(Stored items)
.....

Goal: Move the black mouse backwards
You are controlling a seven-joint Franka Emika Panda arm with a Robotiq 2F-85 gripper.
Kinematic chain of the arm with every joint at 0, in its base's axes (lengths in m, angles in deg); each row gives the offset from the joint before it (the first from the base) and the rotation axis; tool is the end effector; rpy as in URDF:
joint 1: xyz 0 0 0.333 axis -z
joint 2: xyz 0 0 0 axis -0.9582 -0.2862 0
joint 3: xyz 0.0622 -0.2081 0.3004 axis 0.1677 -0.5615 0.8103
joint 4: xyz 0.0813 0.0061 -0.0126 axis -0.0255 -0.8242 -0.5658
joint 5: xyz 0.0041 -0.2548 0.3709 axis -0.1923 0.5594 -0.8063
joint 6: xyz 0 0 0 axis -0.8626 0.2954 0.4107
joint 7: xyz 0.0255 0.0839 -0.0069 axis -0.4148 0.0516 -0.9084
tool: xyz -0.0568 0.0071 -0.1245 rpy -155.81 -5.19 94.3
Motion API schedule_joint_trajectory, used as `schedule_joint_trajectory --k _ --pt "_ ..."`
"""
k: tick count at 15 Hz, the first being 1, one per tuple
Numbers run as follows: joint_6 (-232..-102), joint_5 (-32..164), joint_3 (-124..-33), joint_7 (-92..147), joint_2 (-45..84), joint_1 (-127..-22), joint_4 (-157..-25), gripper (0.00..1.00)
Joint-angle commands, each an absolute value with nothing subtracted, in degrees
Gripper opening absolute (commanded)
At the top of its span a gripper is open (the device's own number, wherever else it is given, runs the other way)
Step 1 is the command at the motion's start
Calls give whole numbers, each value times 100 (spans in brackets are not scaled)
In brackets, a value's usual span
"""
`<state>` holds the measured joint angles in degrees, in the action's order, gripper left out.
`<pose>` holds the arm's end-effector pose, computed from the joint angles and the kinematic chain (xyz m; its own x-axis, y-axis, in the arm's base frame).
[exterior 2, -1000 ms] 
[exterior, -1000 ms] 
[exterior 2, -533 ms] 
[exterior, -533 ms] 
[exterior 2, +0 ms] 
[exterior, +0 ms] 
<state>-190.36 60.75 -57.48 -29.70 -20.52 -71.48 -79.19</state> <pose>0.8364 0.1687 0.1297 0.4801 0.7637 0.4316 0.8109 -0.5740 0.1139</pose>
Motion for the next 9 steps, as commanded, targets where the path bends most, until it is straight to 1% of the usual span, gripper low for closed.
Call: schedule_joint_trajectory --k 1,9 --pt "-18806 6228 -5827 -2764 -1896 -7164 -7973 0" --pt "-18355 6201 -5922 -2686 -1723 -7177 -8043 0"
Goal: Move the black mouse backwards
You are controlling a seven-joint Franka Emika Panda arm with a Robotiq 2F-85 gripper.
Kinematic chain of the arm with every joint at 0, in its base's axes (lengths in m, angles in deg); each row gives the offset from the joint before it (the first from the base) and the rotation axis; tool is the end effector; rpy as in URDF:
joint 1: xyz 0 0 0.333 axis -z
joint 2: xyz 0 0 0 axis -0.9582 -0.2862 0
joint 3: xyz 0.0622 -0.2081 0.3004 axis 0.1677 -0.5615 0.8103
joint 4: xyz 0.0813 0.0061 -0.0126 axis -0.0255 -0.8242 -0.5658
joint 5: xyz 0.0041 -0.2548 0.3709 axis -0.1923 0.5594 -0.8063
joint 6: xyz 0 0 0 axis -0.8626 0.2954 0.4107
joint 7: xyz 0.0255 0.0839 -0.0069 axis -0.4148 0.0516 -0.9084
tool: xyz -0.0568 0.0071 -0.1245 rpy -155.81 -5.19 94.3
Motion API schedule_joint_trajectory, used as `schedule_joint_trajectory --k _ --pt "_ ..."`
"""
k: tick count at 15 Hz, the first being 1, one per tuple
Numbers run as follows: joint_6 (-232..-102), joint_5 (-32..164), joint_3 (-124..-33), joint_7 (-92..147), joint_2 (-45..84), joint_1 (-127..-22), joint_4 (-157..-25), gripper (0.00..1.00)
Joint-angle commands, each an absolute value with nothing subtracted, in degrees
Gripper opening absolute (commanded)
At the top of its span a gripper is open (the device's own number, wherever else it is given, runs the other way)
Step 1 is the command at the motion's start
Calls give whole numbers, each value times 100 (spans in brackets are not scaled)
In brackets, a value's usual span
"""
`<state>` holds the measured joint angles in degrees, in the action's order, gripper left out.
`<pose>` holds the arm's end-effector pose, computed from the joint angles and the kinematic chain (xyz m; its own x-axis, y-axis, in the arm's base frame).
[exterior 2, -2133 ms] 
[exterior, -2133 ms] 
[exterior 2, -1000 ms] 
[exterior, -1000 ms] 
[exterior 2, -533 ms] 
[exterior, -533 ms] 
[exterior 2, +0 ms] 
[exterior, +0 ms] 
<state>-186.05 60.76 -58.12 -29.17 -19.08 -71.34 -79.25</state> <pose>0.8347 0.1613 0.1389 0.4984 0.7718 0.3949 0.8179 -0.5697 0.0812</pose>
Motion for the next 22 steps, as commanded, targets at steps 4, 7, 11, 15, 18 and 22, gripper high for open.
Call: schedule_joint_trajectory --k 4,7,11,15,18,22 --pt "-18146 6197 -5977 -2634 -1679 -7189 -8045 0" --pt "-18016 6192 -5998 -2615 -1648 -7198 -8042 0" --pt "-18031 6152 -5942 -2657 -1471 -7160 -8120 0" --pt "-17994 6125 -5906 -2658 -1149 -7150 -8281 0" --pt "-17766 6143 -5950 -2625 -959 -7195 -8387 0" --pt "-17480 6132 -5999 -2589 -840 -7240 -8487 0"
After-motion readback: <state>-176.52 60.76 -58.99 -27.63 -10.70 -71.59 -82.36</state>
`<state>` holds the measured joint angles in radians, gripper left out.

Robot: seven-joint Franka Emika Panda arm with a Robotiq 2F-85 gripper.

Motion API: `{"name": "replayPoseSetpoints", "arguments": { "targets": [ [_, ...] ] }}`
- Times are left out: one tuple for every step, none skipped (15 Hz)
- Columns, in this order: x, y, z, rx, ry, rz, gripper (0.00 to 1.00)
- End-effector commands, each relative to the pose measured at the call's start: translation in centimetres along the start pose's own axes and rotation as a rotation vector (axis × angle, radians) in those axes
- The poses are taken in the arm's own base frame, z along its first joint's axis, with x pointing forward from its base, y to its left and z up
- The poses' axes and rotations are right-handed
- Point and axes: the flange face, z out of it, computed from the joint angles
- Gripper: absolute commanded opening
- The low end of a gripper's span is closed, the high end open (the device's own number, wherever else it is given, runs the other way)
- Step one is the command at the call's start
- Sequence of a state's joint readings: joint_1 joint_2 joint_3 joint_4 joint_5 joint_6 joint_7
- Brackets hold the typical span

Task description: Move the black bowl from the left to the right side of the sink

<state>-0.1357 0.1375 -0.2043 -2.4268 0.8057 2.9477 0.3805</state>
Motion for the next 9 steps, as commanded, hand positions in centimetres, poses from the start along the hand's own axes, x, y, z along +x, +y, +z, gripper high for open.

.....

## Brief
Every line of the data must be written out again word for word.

## Expected answer
Goal: Move the black mouse backwards
You are controlling a seven-joint Franka Emika Panda arm with a Robotiq 2F-85 gripper.
Kinematic chain of the arm with every joint at 0, in its base's axes (lengths in m, angles in deg); each row gives the offset from the joint before it (the first from the base) and the rotation axis; tool is the end effector; rpy as in URDF:
joint 1: xyz 0 0 0.333 axis -z
joint 2: xyz 0 0 0 axis -0.9582 -0.2862 0
joint 3: xyz 0.0622 -0.2081 0.3004 axis 0.1677 -0.5615 0.8103
joint 4: xyz 0.0813 0.0061 -0.0126 axis -0.0255 -0.8242 -0.5658
joint 5: xyz 0.0041 -0.2548 0.3709 axis -0.1923 0.5594 -0.8063
joint 6: xyz 0 0 0 axis -0.8626 0.2954 0.4107
joint 7: xyz 0.0255 0.0839 -0.0069 axis -0.4148 0.0516 -0.9084
tool: xyz -0.0568 0.0071 -0.1245 rpy -155.81 -5.19 94.3
Motion API schedule_joint_trajectory, used as `schedule_joint_trajectory --k _ --pt "_ ..."`
"""
k: tick count at 15 Hz, the first being 1, one per tuple
Numbers run as follows: joint_6 (-232..-102), joint_5 (-32..164), joint_3 (-124..-33), joint_7 (-92..147), joint_2 (-45..84), joint_1 (-127..-22), joint_4 (-157..-25), gripper (0.00..1.00)
Joint-angle commands, each an absolute value with nothing subtracted, in degrees
Gripper opening absolute (commanded)
At the top of its span a gripper is open (the device's own number, wherever else it is given, runs the other way)
Step 1 is the command at the motion's start
Calls give whole numbers, each value times 100 (spans in brackets are not scaled)
In brackets, a value's usual span
"""
`<state>` holds the measured joint angles in degrees, in the action's order, gripper left out.
`<pose>` holds the arm's end-effector pose, computed from the joint angles and the kinematic chain (xyz m; its own x-axis, y-axis, in the arm's base frame).
[exterior 2, -1000 ms] 
[exterior, -1000 ms] 
[exterior 2, -533 ms] 
[exterior, -533 ms] 
[exterior 2, +0 ms] 
[exterior, +0 ms] 
<state>-190.36 60.75 -57.48 -29.70 -20.52 -71.48 -79.19</state> <pose>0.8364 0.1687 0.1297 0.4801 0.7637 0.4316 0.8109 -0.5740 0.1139</pose>
Motion for the next 9 steps, as commanded, targets where the path bends most, until it is straight to 1% of the usual span, gripper low for closed.
Call: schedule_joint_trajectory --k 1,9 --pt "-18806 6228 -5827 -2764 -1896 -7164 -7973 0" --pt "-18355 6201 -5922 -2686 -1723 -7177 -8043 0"
Goal: Move the black mouse backwards
You are controlling a seven-joint Franka Emika Panda arm with a Robotiq 2F-85 gripper.
Kinematic chain of the arm with every joint at 0, in its base's axes (lengths in m, angles in deg); each row gives the offset from the joint before it (the first from the base) and the rotation axis; tool is the end effector; rpy as in URDF:
joint 1: xyz 0 0 0.333 axis -z
joint 2: xyz 0 0 0 axis -0.9582 -0.2862 0
joint 3: xyz 0.0622 -0.2081 0.3004 axis 0.1677 -0.5615 0.8103
joint 4: xyz 0.0813 0.0061 -0.0126 axis -0.0255 -0.8242 -0.5658
joint 5: xyz 0.0041 -0.2548 0.3709 axis -0.1923 0.5594 -0.8063
joint 6: xyz 0 0 0 axis -0.8626 0.2954 0.4107
joint 7: xyz 0.0255 0.0839 -0.0069 axis -0.4148 0.0516 -0.9084
tool: xyz -0.0568 0.0071 -0.1245 rpy -155.81 -5.19 94.3
Motion API schedule_joint_trajectory, used as `schedule_joint_trajectory --k _ --pt "_ ..."`
"""
k: tick count at 15 Hz, the first being 1, one per tuple
Numbers run as follows: joint_6 (-232..-102), joint_5 (-32..164), joint_3 (-124..-33), joint_7 (-92..147), joint_2 (-45..84), joint_1 (-127..-22), joint_4 (-157..-25), gripper (0.00..1.00)
Joint-angle commands, each an absolute value with nothing subtracted, in degrees
Gripper opening absolute (commanded)
At the top of its span a gripper is open (the device's own number, wherever else it is given, runs the other way)
Step 1 is the command at the motion's start
Calls give whole numbers, each value times 100 (spans in brackets are not scaled)
In brackets, a value's usual span
"""
`<state>` holds the measured joint angles in degrees, in the action's order, gripper left out.
`<pose>` holds the arm's end-effector pose, computed from the joint angles and the kinematic chain (xyz m; its own x-axis, y-axis, in the arm's base frame).
[exterior 2, -2133 ms] 
[exterior, -2133 ms] 
[exterior 2, -1000 ms] 
[exterior, -1000 ms] 
[exterior 2, -533 ms] 
[exterior, -533 ms] 
[exterior 2, +0 ms] 
[exterior, +0 ms] 
<state>-186.05 60.76 -58.12 -29.17 -19.08 -71.34 -79.25</state> <pose>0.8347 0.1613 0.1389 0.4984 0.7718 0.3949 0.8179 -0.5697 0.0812</pose>
Motion for the next 22 steps, as commanded, targets at steps 4, 7, 11, 15, 18 and 22, gripper high for open.
Call: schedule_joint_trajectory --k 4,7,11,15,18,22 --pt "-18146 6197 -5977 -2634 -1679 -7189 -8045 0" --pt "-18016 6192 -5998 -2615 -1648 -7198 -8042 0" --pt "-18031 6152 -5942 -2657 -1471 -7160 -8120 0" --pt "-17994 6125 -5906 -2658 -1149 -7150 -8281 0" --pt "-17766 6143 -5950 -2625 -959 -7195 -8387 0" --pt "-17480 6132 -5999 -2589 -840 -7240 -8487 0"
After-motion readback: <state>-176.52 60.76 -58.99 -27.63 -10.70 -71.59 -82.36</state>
`<state>` holds the measured joint angles in radians, gripper left out.

Robot: seven-joint Franka Emika Panda arm with a Robotiq 2F-85 gripper.

Motion API: `{"name": "replayPoseSetpoints", "arguments": { "targets": [ [_, ...] ] }}`
- Times are left out: one tuple for every step, none skipped (15 Hz)
- Columns, in this order: x, y, z, rx, ry, rz, gripper (0.00 to 1.00)
- End-effector commands, each relative to the pose measured at the call's start: translation in centimetres along the start pose's own axes and rotation as a rotation vector (axis × angle, radians) in those axes
- The poses are taken in the arm's own base frame, z along its first joint's axis, with x pointing forward from its base, y to its left and z up
- The poses' axes and rotations are right-handed
- Point and axes: the flange face, z out of it, computed from the joint angles
- Gripper: absolute commanded opening
- The low end of a gripper's span is closed, the high end open (the device's own number, wherever else it is given, runs the other way)
- Step one is the command at the call's start
- Sequence of a state's joint readings: joint_1 joint_2 joint_3 joint_4 joint_5 joint_6 joint_7
- Brackets hold the typical span

Task description: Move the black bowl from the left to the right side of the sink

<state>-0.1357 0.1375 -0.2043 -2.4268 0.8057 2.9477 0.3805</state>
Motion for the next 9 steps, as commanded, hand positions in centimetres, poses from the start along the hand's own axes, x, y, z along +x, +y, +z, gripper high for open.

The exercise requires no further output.